Lecturette on proper curing procedures

Trainer Note

Point out that proper curing procedures are essential. Fresh plaster coats must be covered as soon as they have set. Wet burlap sacks, straw, leaves, or plastic can be used. Emphasize that exposure to direct sunlight, wind, or water will adversely affect the final strength and durability. If the mortar loses moisture too quickly, shrinkage cracks will appear. A curing schedule must be set up and strictly followed. It should consist of regular wettings of the tank wall and floor for a couple of days. Then, two or three feet of water can be put in the tank until a week or so has passed. Lastly, the tank can be slowly filled over a few days period.

Step 5

20 minutes


Lecturette on the need for reinforcement in ferrocement water tanks.

Trainer Note

Wire mesh reinforces the mortar by distributing the stress load. It helps prevent the concentration of stress loads in areas of weakness. Tanks are subject to two primary forces: shear stress and hoop stress. Therefore, additional reinforcement is necessary.

Shear stress is greatest at the joint where the foundation meets the walls. It is a result of the stress caused by the weight of the water and the walls. In small tanks, shear stress is handled by making foundation reinforcement or mesh continuous with the wall reinforcement. This distributes the pressure evenly.

Hoop stress occurs in the walls of the tank. It is a result of that pressure being distributed throughout the tank by the use of reinforcement at the joint between the foundation and walls. It is handled by wrapping heavy hoop wire, in a continuous strand, around the tank. Because the pressure is greater at the bottom, more strands are needed there. As you move up the tank, the pressure decreases and less wire is necessary. It is a good ides to wrap a few strands of wire at the top however, in order to support a tank lid.
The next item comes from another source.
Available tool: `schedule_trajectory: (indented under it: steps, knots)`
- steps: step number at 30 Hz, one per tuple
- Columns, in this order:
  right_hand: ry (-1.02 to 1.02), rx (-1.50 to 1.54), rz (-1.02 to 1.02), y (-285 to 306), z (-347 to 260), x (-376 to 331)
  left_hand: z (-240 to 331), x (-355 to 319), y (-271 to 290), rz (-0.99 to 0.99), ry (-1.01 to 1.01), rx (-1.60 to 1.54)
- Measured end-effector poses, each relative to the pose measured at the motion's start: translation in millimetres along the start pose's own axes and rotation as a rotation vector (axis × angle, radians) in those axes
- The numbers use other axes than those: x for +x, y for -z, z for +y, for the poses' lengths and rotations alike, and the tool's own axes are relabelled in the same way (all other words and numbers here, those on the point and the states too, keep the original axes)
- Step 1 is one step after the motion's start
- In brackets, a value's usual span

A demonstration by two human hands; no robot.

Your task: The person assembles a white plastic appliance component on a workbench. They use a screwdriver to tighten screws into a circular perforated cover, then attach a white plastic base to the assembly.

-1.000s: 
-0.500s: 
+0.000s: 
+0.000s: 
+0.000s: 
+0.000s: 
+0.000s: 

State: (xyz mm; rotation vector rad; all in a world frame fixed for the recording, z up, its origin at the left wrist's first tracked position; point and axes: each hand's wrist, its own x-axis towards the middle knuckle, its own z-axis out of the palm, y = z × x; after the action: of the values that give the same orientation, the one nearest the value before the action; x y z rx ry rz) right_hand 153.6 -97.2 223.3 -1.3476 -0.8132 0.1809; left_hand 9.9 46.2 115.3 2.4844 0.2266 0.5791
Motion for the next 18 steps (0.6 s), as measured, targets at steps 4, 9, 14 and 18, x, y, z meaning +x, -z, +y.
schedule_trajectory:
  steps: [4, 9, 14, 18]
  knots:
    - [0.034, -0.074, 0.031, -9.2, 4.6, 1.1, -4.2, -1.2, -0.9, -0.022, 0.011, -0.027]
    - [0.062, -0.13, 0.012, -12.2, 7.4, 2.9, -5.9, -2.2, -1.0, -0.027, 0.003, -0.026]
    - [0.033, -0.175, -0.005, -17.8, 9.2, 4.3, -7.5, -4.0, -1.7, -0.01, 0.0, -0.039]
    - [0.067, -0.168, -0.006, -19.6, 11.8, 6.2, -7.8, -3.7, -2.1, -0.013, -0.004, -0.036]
It is important that the trainees understand these concepts. Use the diagrams on pages 29 through 31 of the Watt book to illustrate the points made.

Step 6

35 minutes


Present the building sequence of a ferrocement water tank project.

Trainer Note

Use this time to explain each step in the process. The steps should include: site selection and preparation, foundation, formwork, reinforcement, plastering, finishing, and curing. Answer all questions the trainees may have.

Step 7

5 minutes


Review the objectives and conclude the session.